Submissions

Task 1. LongEval-Retrieval:

Submissions will be done using through CodaLab compition, you can access COMPETITION HERE . Each team will need to participat in the competition and submit their runs through it.

All the participants need to provide results for each submitted system on both Lag6 and Lag8 test sets. This allows the organizers to acquire the information about the change of the system’s performance. Participants can submit up to 10 systems. Participants also need to provide a short description of each of the submitted systems.

We further denote the submission of a single system as the run. The individual runs need to be submitted in the TREC format. For each query in each run, it is allowed to return up to 1000 documents.

Each system should be submitted in a single zipped file consisting of a following tuple:

 

team_system.lag6 contains a run (a single TREC file) of the system acquired on the Lag6 test collection.
team_system.lag8 contains a run (a single TREC file) of the system acquired on the Lag8 test collection.
team_system.meta contains a short description of the approach. This file should contain the information which indexing and ranking methods were applied, what type of training was applied and which training data were used. Please specify if you used statistical or neural approaches and if you used sparse or dense retrieval methods. Also, please include the information if the approach uses a single ranking approach, multiple-stages of rankers or any (and what) other type of fusion. Participants also need to describe if they used French data, provided English translations, 1-best or n-best translations, or their own translations and the resources (memory, GPUs, CPUs) used. Participants should use this provided form for filling all the system details.
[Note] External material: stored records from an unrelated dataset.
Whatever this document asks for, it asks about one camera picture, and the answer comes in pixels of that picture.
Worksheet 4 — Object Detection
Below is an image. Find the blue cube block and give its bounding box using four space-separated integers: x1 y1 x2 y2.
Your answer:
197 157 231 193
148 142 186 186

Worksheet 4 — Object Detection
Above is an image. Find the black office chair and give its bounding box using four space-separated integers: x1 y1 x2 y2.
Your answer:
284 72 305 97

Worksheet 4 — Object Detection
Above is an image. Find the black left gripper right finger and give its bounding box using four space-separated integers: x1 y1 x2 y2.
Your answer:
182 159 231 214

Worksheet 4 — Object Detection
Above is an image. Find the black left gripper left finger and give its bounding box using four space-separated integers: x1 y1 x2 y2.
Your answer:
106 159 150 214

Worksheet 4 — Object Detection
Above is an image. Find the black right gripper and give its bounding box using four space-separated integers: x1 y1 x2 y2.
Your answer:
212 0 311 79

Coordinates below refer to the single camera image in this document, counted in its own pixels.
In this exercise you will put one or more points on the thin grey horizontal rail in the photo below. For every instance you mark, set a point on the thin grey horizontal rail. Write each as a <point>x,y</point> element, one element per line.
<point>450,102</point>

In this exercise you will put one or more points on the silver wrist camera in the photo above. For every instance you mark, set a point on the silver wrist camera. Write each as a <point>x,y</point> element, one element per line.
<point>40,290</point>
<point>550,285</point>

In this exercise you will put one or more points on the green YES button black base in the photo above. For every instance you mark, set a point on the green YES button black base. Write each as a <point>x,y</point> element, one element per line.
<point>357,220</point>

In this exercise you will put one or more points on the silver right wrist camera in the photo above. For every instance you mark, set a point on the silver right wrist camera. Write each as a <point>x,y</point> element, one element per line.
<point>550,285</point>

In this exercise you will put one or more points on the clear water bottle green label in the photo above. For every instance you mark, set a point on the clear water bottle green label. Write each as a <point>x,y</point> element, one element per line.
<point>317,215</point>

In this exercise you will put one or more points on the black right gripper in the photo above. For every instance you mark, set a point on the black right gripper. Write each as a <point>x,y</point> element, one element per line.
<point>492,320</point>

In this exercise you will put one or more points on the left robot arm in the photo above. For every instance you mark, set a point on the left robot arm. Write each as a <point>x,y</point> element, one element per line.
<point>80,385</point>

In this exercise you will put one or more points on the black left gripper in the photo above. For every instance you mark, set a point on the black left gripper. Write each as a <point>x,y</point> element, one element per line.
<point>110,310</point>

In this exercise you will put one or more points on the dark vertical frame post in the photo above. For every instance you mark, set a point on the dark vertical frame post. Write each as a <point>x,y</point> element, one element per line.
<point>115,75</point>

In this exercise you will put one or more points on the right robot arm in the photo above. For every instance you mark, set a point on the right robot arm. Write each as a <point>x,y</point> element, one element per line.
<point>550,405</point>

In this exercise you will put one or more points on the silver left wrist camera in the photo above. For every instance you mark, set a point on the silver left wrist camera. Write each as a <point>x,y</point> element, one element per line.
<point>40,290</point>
All the files in a single zipped document should thus correspond to a single system. The name of this system should contain the name of the team and an unique identifier of this system. The suffix of each file should either be lag6, lag8 or meta. For example, if the file contains the submission of the BM25 system of the RSA_TU_UGA team applied on the lag6 collection, the file name can be RSA_TU_UGA_BM25.lag6.

Each system might be either run on French or English data (or their combination). The participants might also opt to use their own translations systems or even manual translations. However, if any manual intervention is used, even for the translation, participants need to clearly state this in the system description.

The submitted runs (i.e. team_system.lag6 and team_system.lag8) should follow the TrecRun format:

qid Q0 docno rank score tag

where:

Example:
1 Q0 nhslo3844_12_012186 1 1.73315273652 mySystem
1 Q0 nhslo1393_12_003292 2 1.72581054377 mySystem
1 Q0 nhslo3844_12_002212 3 1.72522727817 mySystem
1 Q0 nhslo3844_12_012182 4 1.72522727817 mySystem
1 Q0 nhslo1393_12_003296 5 1.71374426875 mySystem

Task 2. LongEval-Classification:

Codalab will be shared with participants upon data completion. You need to register through CLEF website to get all updates

Participants are expected to propose temporally persistent classifiers based on state-of-the-art data-centric or architecture-centric computational methods. The goal is to achieve high weighted-F1 performance across short and long temporally distant test sets while maintaining a reasonable RPD when compared to a test set from the same time period as training. We intend to use RoBERTa as a baseline classifier for our task because it has been demonstrated to be persistent over time.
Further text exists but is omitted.